Les difficultés rencontrées par les femmes algériennes et tunisiennes pour concrétiser
le projet d'une maison des femmes ont encore une fois été relevées, au cours du débat,
par la représentante algérienne qui a toutefois signalé que « bien que dans les deux
pays - Algérie et Tunisie - l'autorisation légale n'ait pas encore été donnée, cela ne nous a
pas empêché de concrétiser notre projet. Dans nos pays, se pose réellement un problème de
démocratie » a-t-elle poursuivi en insistant sur le fait que la démocratie concerne les
hommes et les femmes et que « celles-ci sont mobilisées, elles ne feront pas marche
arrière, nous atteindrons l'égalité ».
Cette note d'espoir a été un des traits dominants de ce débat dont les interventions se
sont axées sur les expériences vécues dans les trois pays du Maghreb et la nécessité
d'une approche participative.

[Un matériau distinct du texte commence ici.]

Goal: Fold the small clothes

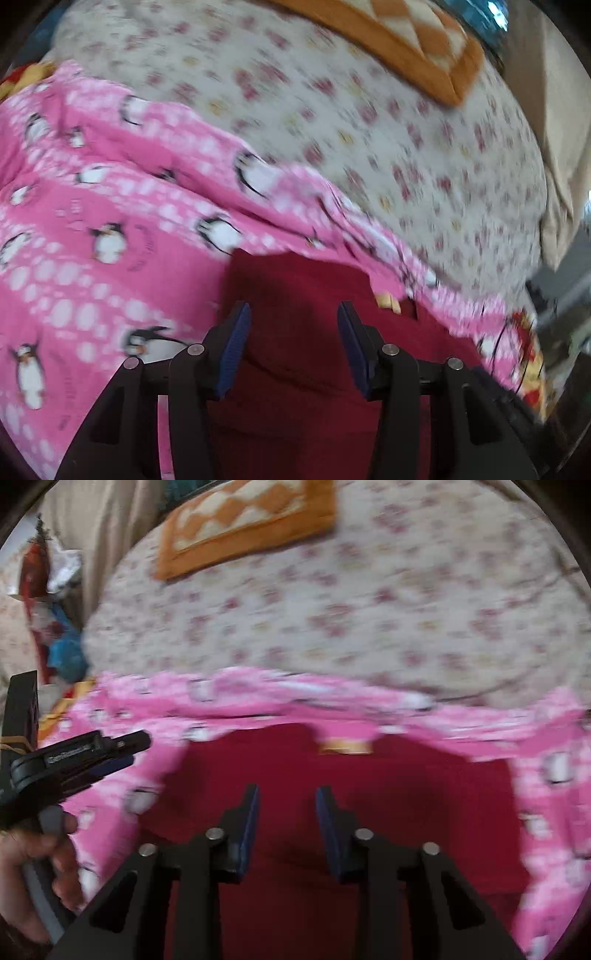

À noter une présence consistante de représentants
masculins d'associations à caractère essentiellement syndical mais, en dehors des
allocutions officielles, une faible participation au débat. L'inauguration de la maison
des femmes tunisienne Tanassof, en fin d'après midi, a sans doute participé de
cette note d'espoir : agréable villa située au centre de l'Ariana, elle est prête à
accueillir les femmes en quête d'orientation juridique ou autre mais il restera aux
animatrices de cet espace à en faire le cadre adéquat pour de nouveaux combats, sous
les formes les plus adaptées, pour l'égalité et la démocratie.